━━ Excerpted data ━━
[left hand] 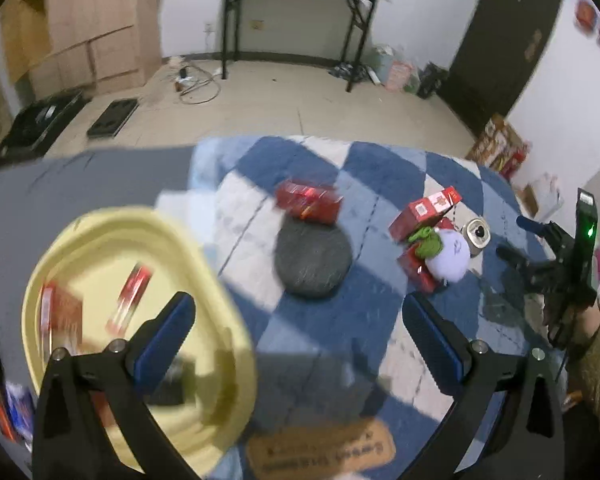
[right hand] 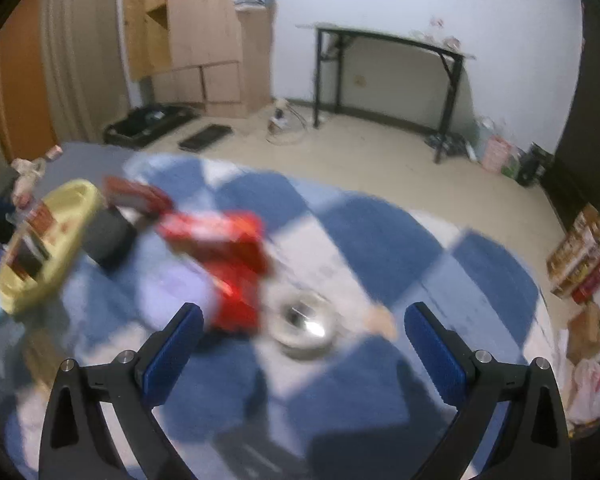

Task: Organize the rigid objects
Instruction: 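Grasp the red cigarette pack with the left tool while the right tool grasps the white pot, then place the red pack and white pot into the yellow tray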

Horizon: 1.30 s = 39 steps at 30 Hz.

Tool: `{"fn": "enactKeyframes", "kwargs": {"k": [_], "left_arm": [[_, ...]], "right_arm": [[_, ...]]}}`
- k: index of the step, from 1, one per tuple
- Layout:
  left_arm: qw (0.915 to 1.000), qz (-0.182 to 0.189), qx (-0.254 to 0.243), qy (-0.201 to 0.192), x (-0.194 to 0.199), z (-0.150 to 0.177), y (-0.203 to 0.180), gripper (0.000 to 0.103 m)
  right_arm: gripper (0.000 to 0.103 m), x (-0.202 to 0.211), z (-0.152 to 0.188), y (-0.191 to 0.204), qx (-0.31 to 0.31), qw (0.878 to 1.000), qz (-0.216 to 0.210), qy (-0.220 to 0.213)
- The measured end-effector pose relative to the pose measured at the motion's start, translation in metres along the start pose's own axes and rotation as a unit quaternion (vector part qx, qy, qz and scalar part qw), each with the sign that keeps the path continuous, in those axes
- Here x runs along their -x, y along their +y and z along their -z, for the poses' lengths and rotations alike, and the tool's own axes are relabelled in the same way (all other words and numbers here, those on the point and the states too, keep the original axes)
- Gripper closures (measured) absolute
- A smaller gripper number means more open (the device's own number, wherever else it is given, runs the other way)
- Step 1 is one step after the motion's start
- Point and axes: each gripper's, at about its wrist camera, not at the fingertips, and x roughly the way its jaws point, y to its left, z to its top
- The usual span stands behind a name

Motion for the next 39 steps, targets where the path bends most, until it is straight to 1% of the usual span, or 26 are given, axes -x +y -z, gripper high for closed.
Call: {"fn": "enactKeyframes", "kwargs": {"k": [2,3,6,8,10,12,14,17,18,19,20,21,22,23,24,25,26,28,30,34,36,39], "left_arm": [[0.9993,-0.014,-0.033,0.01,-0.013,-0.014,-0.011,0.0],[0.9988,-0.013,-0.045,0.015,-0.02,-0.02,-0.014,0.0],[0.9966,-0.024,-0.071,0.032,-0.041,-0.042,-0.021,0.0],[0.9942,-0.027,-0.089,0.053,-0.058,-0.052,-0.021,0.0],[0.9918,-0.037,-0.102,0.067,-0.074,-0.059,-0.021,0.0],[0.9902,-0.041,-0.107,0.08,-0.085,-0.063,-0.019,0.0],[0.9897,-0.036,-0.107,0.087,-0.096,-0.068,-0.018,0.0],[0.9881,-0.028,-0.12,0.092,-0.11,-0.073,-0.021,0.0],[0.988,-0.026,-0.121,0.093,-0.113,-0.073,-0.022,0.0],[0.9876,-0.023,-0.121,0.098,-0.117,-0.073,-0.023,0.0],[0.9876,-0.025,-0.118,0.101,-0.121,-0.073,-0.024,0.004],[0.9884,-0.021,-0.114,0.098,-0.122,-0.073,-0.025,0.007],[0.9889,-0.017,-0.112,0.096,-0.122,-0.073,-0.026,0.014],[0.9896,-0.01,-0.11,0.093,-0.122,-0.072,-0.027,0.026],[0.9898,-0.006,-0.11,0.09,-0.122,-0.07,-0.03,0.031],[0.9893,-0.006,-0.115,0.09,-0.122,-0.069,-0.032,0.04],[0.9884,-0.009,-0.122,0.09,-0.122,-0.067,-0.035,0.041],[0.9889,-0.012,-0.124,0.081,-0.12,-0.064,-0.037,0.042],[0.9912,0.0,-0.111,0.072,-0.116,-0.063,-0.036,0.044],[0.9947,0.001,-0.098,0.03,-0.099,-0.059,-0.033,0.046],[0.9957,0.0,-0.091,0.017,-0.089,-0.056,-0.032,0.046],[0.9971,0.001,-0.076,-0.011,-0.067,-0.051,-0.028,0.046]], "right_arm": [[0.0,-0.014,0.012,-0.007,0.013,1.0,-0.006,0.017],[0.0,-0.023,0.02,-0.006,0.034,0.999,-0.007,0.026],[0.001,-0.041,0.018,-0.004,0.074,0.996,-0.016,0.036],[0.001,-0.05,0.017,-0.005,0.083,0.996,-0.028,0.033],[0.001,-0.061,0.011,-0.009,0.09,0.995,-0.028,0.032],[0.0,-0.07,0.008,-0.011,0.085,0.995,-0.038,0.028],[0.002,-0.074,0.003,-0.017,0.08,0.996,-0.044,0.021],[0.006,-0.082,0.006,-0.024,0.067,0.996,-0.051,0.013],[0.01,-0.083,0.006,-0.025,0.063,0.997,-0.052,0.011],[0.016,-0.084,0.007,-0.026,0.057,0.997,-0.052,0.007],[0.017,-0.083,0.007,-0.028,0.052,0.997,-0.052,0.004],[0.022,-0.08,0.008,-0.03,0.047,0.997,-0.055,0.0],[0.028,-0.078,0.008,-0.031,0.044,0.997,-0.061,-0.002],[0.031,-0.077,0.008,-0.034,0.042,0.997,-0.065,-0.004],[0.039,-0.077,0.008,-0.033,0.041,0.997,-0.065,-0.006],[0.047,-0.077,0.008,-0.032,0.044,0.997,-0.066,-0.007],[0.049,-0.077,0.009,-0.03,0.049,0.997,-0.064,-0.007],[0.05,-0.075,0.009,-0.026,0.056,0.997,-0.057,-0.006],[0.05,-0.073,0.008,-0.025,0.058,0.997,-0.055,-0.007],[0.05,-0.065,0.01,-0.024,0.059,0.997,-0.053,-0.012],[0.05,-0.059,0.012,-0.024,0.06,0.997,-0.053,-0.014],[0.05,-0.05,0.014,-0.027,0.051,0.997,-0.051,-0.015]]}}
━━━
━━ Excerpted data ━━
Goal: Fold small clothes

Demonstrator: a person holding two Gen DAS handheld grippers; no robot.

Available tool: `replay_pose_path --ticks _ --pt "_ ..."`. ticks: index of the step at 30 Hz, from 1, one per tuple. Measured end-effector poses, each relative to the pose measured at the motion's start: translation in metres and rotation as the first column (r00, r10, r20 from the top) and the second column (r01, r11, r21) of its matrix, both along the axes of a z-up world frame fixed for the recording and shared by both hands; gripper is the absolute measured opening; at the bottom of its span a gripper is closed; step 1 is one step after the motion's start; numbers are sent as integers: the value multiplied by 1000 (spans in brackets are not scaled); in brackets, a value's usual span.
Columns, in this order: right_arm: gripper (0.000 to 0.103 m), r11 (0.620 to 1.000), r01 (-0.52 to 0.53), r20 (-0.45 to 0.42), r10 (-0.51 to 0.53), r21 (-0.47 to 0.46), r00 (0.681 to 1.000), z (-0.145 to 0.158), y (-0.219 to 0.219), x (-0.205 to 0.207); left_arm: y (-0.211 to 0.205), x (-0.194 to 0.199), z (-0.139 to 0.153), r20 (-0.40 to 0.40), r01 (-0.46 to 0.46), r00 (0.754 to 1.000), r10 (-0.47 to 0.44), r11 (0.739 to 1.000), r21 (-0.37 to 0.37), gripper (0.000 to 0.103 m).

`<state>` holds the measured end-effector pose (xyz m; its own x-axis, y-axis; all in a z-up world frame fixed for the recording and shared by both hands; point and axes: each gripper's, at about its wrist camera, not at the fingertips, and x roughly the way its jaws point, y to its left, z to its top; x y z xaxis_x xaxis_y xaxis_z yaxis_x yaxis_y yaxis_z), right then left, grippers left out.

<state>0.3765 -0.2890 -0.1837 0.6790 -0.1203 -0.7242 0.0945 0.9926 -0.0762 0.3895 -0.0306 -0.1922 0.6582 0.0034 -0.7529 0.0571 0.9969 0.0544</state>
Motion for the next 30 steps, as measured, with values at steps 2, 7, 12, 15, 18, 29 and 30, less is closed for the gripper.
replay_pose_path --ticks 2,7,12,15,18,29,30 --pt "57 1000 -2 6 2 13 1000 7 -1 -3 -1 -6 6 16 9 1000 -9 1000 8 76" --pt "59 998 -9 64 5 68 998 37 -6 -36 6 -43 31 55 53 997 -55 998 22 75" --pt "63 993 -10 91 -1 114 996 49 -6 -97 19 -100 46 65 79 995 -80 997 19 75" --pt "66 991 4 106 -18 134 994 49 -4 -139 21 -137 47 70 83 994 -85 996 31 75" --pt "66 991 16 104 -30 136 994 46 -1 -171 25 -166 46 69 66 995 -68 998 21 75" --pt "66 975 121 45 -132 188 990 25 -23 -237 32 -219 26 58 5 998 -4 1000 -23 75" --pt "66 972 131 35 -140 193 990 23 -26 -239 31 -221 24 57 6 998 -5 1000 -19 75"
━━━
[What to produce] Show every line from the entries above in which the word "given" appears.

[Answer box]
- A smaller gripper number means more open (the device's own number, wherever else it is given, runs the other way)
Motion for the next 39 steps, targets where the path bends most, until it is straight to 1% of the usual span, or 26 are given, axes -x +y -z, gripper high for closed.

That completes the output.